## Given data
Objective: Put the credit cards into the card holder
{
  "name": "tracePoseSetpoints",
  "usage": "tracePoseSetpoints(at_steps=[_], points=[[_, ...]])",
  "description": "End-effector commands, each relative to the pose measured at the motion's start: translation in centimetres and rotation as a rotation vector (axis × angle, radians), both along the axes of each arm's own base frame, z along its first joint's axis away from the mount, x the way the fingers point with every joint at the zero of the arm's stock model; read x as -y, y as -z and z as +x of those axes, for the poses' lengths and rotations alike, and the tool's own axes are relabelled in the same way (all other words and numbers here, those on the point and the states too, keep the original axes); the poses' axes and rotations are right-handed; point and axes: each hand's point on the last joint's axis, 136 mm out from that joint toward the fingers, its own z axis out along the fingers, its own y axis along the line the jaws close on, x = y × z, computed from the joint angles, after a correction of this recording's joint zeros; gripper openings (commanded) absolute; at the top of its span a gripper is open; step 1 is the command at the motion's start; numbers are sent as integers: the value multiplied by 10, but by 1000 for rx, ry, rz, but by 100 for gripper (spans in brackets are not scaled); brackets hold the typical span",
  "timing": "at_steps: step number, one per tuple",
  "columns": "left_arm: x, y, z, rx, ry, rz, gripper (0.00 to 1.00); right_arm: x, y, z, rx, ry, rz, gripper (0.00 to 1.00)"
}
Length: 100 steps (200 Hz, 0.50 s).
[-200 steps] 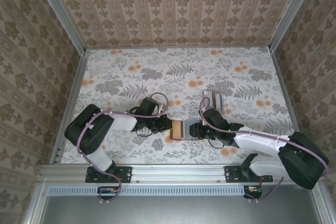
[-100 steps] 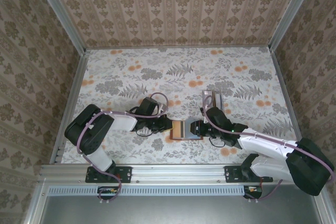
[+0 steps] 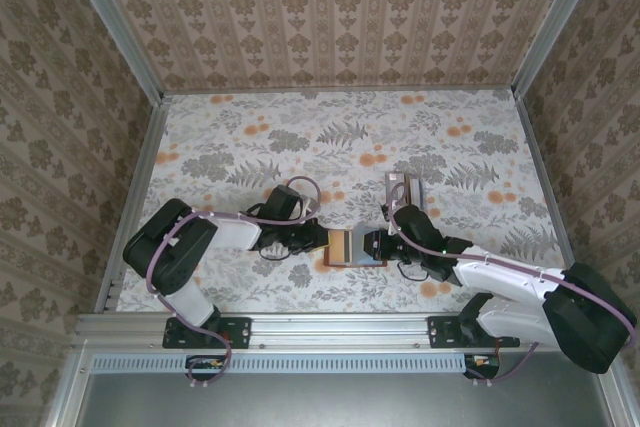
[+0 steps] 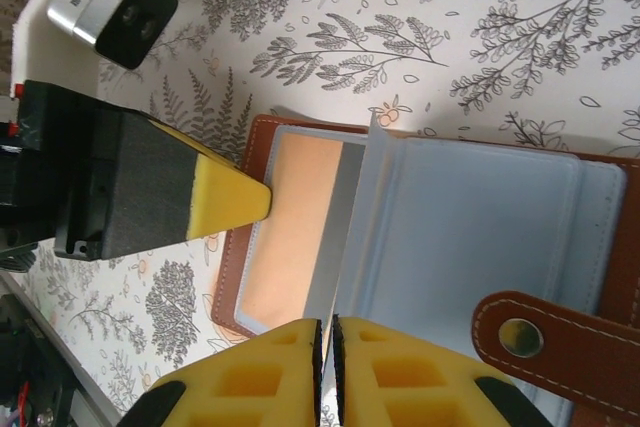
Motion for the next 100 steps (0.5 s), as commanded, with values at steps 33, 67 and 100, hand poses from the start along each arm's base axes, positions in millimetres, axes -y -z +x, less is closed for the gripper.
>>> tracePoseSetpoints(at_steps=[33,67,100], points=[[-4,9,-5,-25,-6,55,10,-15,-8,0,25,-62,71,26],[-4,10,-4,-25,-6,53,10,-19,1,2,-6,-69,56,17],[-2,8,-1,-17,-17,37,10,-31,8,5,-33,-95,92,17]])
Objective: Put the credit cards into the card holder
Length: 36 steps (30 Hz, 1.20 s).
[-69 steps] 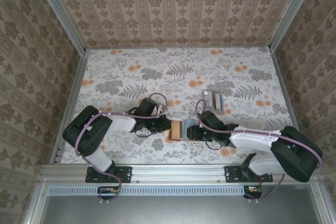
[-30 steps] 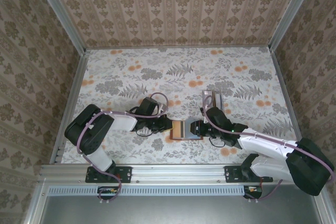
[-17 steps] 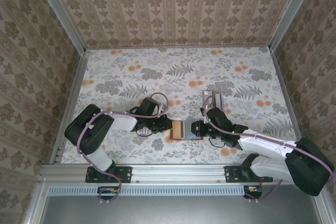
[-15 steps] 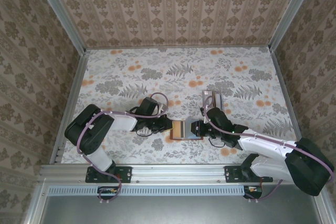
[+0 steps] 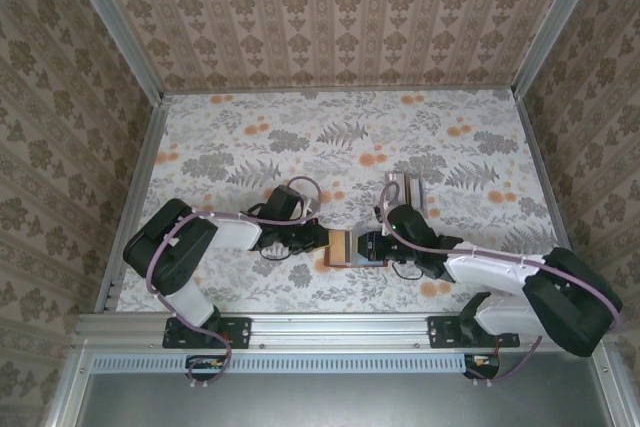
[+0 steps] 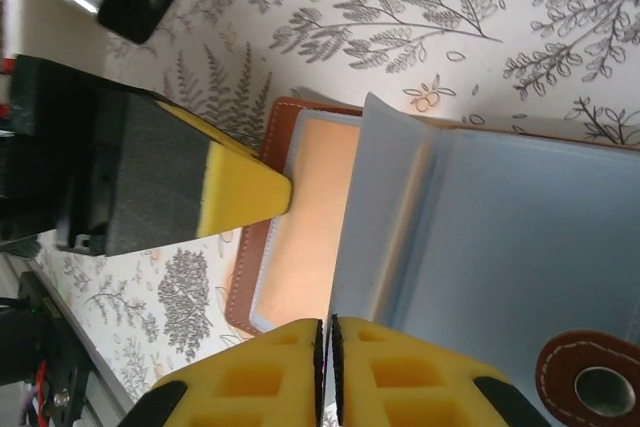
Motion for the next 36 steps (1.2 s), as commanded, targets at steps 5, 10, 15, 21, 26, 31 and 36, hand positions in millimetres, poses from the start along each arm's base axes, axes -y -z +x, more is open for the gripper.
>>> tracePoseSetpoints(at_steps=[5,10,15,21,26,31,36], points=[[-2,8,-2,-19,-16,30,12,-25,-7,8,-4,-52,97,25],[-2,6,-2,-15,-15,27,13,-27,-6,9,-7,-57,98,38],[-3,2,2,2,-42,2,14,-30,-13,10,5,-61,126,45],[-6,-7,8,27,-63,-14,19,-30,-14,12,9,-53,128,51],[-4,-7,8,19,-56,-25,20,-29,-11,12,5,-49,121,52],[-4,-7,8,15,-59,-30,21,-28,-14,12,9,-43,126,61],[-2,-10,9,19,-57,-39,21,-24,-16,13,16,-20,127,63]])
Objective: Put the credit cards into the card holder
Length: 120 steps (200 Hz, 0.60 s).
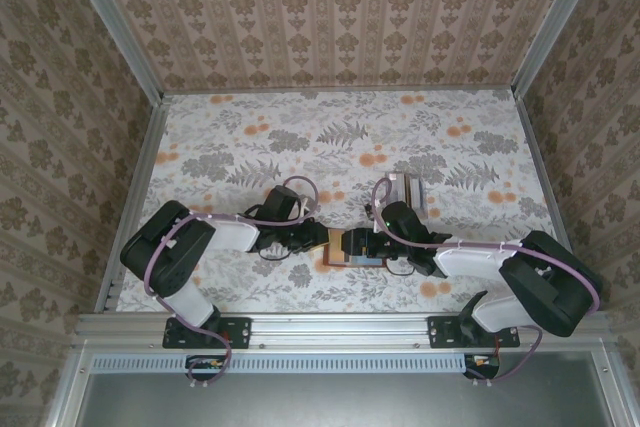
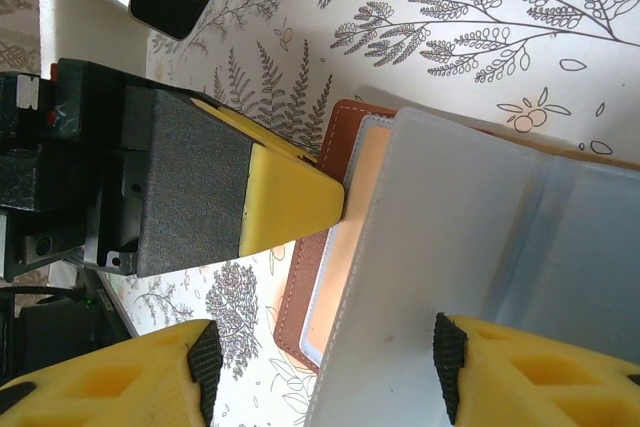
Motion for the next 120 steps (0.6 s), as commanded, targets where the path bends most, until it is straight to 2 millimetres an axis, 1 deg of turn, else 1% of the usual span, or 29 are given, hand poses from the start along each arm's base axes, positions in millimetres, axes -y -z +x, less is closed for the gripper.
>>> tracePoseSetpoints(at_steps=[1,12,28,54,80,103,120], points=[[2,-7,3,14,-7,-24,20,0,-13,6,27,26,25,64],[2,-7,3,14,-6,-23,20,1,-14,6,29,33,29,65],[3,-8,2,12,1,-26,18,4,-15,7,27,51,27,63],[3,-7,-1,13,6,-21,15,11,-13,6,20,83,23,57],[1,-1,-1,2,3,-11,12,26,-7,4,21,143,8,49],[1,-3,-1,8,1,-11,11,32,-10,2,38,156,13,40],[2,-1,0,4,11,-7,11,36,-13,1,61,166,13,40]])
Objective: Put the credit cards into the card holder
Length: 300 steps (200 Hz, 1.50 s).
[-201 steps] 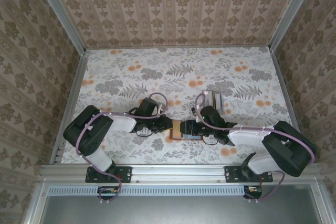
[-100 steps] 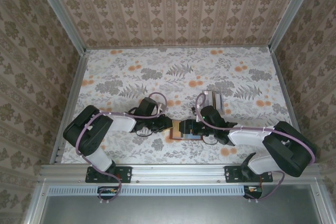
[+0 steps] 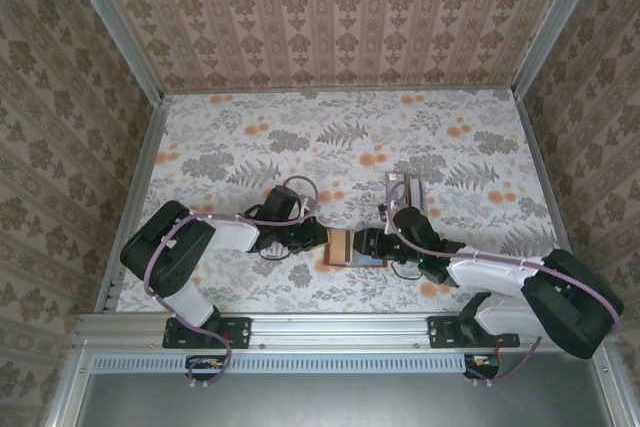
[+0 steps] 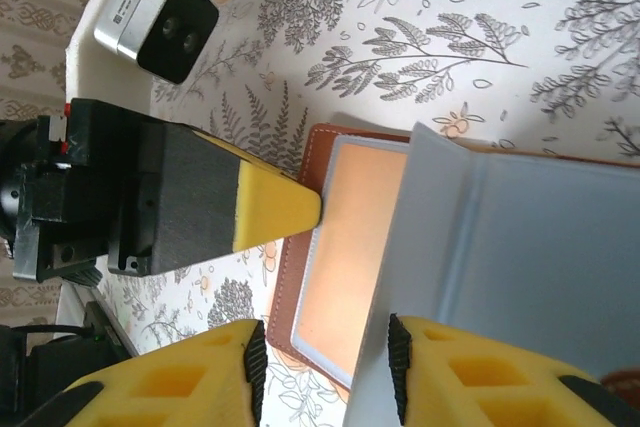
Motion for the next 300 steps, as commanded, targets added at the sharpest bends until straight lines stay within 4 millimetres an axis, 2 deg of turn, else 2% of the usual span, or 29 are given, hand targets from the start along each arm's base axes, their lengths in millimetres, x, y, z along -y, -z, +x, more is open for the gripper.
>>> tracePoseSetpoints(at_steps=[1,33,57,85,97,121,177,202,245,258,262,284,300], points=[[1,0,0,2,11,-2,11,11,-3,3,30,49,-9,40],[5,1,-2,-4,20,-6,10,12,-11,4,56,58,16,40],[6,3,-4,-13,22,-5,10,14,-10,5,54,70,10,21],[5,2,-4,-3,24,0,10,9,-8,5,43,51,12,7],[6,2,-4,-7,26,0,10,7,-6,6,36,48,19,5],[5,2,-5,-6,22,-3,10,0,-9,6,26,24,46,5],[6,3,-3,-4,28,1,11,-5,0,6,0,4,32,5],[7,3,-4,-10,31,-6,11,-11,1,6,-14,-22,42,16],[7,2,-3,-7,33,-8,11,-17,13,7,-57,-38,30,23],[6,3,-3,-6,29,-4,11,-21,11,7,-60,-50,45,25],[6,3,-3,-6,30,-2,11,-21,19,6,-81,-53,31,25],[5,4,-4,-16,29,-5,11,-23,25,7,-98,-54,30,26],[5,4,-3,-11,24,-6,11,-26,24,7,-101,-64,38,33]])
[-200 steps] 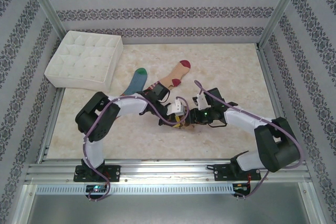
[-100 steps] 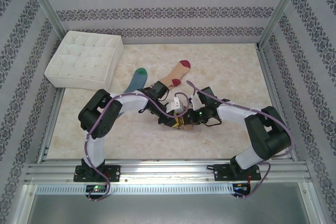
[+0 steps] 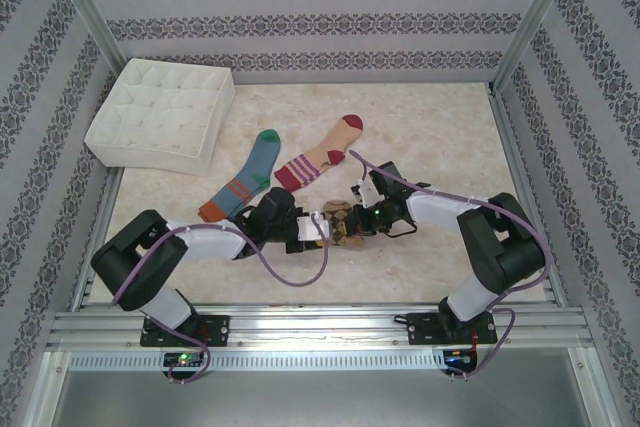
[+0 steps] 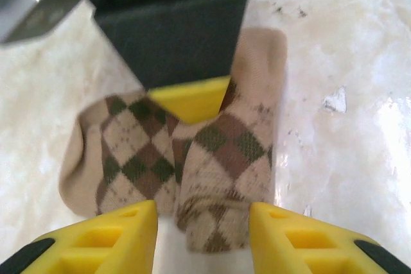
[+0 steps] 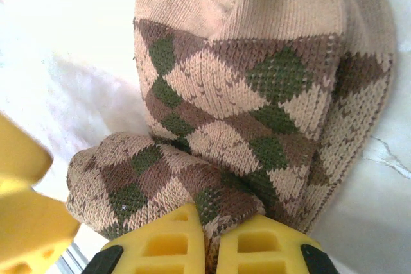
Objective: Roll the socks
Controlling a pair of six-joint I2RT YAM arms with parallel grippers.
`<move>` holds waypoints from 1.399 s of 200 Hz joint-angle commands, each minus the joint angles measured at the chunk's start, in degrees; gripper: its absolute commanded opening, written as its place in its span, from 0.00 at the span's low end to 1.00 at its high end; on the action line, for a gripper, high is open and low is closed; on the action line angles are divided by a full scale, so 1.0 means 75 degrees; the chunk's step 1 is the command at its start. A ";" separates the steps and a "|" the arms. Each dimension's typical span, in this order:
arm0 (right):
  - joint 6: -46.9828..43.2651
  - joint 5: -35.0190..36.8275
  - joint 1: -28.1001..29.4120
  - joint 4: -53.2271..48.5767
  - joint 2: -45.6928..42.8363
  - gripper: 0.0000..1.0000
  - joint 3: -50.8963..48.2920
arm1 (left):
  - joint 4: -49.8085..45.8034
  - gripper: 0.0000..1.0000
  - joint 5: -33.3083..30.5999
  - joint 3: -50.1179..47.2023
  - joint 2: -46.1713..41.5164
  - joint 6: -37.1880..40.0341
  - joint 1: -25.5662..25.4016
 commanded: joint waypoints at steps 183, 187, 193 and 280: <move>0.0770 -0.0583 -0.0499 -0.0614 -0.0287 0.47 -0.0403 | -0.2867 0.00 -0.0376 0.1991 0.1854 0.0292 -0.0590; 0.0783 -0.0583 -0.0556 -0.0610 -0.0400 0.47 -0.0434 | -0.3018 0.00 -0.0152 0.2071 0.1875 0.0215 -0.0512; 0.0796 -0.0578 -0.0633 -0.0609 -0.0556 0.48 -0.0479 | -0.3275 0.00 0.0183 0.2215 0.1920 0.0115 -0.0385; 0.0829 -0.0089 -0.1059 0.0079 -0.2136 0.52 -0.1119 | -0.5556 0.00 0.3809 0.4007 0.2839 -0.1036 0.1037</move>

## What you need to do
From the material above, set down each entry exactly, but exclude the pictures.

## Solution for this problem
Objective: Put the credit cards into the card holder
{
  "name": "tracePoseSetpoints",
  "usage": "tracePoseSetpoints(at_steps=[_], points=[[_, ...]])",
  "description": "End-effector commands, each relative to the pose measured at the motion's start: translation in centimetres and rotation as a rotation vector (axis × angle, radians), both along the axes of each arm's own base frame, z along its first joint's axis away from the mount, x the way the fingers point with every joint at the zero of the arm's stock model; read x as -y, y as -z and z as +x of those axes, for the poses' lengths and rotations alike, and the tool's own axes are relabelled in the same way (all other words and numbers here, those on the point and the states too, keep the original axes); the poses' axes and rotations are right-handed; point and axes: each hand's point on the last joint's axis, 136 mm out from that joint toward the fingers, its own z axis out along the fingers, its own y axis along the line the jaws close on, x = y × z, computed from the joint angles, after a correction of this recording's joint zeros; gripper openings (commanded) absolute; at the top of its span a gripper is open; step 1 is the command at the motion's start; numbers are sent as integers: the value multiplied by 10, but by 1000 for rx, ry, rz, but by 100 for gripper (spans in brackets are not scaled); brackets hold the typical span",
  "timing": "at_steps: step number, one per tuple",
  "columns": "left_arm: x, y, z, rx, ry, rz, gripper (0.00 to 1.00); right_arm: x, y, z, rx, ry, rz, gripper (0.00 to 1.00)"
}
Length: 100 steps (200 Hz, 0.50 s).
[-200 steps] 
[-100 steps] 
[+0 steps] 
[+0 steps] 
Motion for the next 100 steps (0.5 s), as commanded, with values at steps 33, 67 and 100, hand poses from the start along each arm's base axes, positions in millimetres, axes -y -z +x, less is closed for the gripper.
>>> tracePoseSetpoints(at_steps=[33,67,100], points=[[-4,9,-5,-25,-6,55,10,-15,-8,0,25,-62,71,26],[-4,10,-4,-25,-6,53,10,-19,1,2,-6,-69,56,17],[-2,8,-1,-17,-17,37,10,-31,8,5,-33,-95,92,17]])
Objective: Put the credit cards into the card holder
Length: 36 steps (30 Hz, 1.20 s).
[-69 steps] 
[-30 steps] 
[-17 steps] 
[-15 steps] 
[+0 steps] 
[+0 steps] 
Motion for the next 36 steps (1.2 s), as commanded, targets at steps 5, 10, 15, 21, 26, 31 and 36, hand positions in millimetres, poses from the start along each arm's base axes, axes -y -z +x, more is open for the gripper.
>>> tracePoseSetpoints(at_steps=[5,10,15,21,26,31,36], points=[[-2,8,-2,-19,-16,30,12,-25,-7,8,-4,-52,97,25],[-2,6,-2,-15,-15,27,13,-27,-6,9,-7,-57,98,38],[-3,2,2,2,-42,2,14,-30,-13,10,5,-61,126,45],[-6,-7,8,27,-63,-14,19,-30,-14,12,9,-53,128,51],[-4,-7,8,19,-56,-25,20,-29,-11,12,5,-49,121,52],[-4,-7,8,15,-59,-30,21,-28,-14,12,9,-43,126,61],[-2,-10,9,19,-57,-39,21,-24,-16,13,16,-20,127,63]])
Objective: Put the credit cards into the card holder
Length: 120 steps (200 Hz, 0.60 s).
Motion for the next 120 steps (0.6 s), as commanded, targets where the path bends most, until it is straight to 2 millimetres an axis, 1 deg of turn, else 1% of the usual span, or 29 are given, hand poses from the start along each arm's base axes, positions in millimetres, axes -y -z +x, less is closed for the gripper.
>>> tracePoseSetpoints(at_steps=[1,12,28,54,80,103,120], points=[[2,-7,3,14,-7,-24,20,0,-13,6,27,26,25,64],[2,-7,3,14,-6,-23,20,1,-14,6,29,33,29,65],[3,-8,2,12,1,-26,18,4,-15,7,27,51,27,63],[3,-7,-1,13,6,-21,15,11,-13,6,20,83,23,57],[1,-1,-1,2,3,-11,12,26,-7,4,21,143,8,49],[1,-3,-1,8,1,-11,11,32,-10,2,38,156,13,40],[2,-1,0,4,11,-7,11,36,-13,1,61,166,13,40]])
Objective: Put the credit cards into the card holder
Length: 300 steps (200 Hz, 1.50 s).
[-201 steps] 
[-100 steps] 
[+0 steps] 
[+0 steps] 
Motion for the next 300 steps, as commanded, targets added at the sharpest bends until straight lines stay within 4 millimetres an axis, 2 deg of turn, else 2% of the usual span, or 29 are given, hand targets from the start along each arm's base axes, their lengths in millimetres, x, y, z along -y, -z, +x, more is open for the gripper.
>>> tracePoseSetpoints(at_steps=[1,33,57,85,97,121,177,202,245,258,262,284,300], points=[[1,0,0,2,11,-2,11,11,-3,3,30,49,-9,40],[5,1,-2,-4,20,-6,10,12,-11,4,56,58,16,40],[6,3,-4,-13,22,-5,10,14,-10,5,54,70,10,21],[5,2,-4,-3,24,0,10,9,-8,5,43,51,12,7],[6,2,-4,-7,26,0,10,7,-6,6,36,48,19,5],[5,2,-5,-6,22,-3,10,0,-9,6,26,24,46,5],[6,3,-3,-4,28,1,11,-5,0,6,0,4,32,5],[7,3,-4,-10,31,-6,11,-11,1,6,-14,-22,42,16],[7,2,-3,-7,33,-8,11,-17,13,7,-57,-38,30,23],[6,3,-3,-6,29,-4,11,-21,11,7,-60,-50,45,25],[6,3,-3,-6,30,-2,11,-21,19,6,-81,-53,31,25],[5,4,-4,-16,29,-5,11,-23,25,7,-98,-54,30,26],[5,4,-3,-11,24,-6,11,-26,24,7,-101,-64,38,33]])
[-200 steps] 
[-100 steps] 
[+0 steps] 
[+0 steps] 
[+0 steps] 
Objective: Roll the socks
Controlling a pair of six-joint I2RT YAM arms with parallel grippers.
`<move>` holds waypoints from 1.399 s of 200 Hz joint-angle commands, each minus the joint angles measured at the chunk's start, in degrees; gripper: its absolute commanded opening, written as its place in its span, from 0.00 at the span's low end to 1.00 at its high end; on the action line, for a gripper, high is open and low is closed; on the action line angles are divided by a full scale, so 1.0 means 75 degrees; the chunk's step 1 is the command at its start. A ";" separates the steps and a "|" the arms. Each dimension's typical span, in this order:
arm0 (right):
  - joint 6: -46.9828..43.2651
  - joint 5: -35.0190..36.8275
  - joint 1: -28.1001..29.4120
  - joint 4: -53.2271..48.5767
  - joint 2: -45.6928..42.8363
  - gripper: 0.0000..1.0000
  - joint 3: -50.8963..48.2920
arm1 (left):
  - joint 4: -49.8085..45.8034
  - gripper: 0.0000..1.0000
  - joint 5: -33.3083..30.5999
  - joint 3: -50.1179..47.2023
  - joint 2: -46.1713..41.5164
  - joint 6: -37.1880..40.0341
  - joint 1: -25.5662..25.4016
 commanded: joint waypoints at steps 183, 187, 193 and 280: <move>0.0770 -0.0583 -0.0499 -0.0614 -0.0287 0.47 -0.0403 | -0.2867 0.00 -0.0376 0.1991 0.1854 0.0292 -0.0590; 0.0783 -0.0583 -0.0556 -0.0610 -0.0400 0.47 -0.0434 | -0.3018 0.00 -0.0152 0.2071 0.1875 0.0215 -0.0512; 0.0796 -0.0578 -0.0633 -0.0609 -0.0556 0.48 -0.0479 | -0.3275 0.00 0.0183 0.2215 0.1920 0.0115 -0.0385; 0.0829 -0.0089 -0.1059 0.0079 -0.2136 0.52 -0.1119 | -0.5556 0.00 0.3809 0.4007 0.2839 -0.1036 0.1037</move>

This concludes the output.